▶ **What to produce**: Establish the number of lines below that contain the string "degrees". State that number alone.

▶ **Information provided**:
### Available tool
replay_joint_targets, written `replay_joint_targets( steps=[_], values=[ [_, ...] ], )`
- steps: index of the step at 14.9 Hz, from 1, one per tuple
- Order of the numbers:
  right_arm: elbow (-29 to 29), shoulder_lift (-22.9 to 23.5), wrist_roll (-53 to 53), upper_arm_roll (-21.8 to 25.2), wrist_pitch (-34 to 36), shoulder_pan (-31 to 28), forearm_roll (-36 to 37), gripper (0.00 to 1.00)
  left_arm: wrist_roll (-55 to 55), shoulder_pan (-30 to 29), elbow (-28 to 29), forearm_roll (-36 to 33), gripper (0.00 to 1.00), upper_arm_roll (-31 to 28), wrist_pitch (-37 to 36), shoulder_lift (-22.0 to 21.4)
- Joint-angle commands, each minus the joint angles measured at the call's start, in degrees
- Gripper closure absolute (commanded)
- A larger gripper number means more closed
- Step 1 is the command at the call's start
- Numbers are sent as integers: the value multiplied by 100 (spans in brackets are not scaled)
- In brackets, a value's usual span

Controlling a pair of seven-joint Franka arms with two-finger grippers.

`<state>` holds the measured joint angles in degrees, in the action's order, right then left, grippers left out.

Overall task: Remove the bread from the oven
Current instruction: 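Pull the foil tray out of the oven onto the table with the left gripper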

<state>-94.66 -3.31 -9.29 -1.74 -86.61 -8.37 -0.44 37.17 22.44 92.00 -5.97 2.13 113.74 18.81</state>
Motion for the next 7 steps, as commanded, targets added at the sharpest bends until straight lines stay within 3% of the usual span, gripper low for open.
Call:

▶ **Result of this exercise**: 2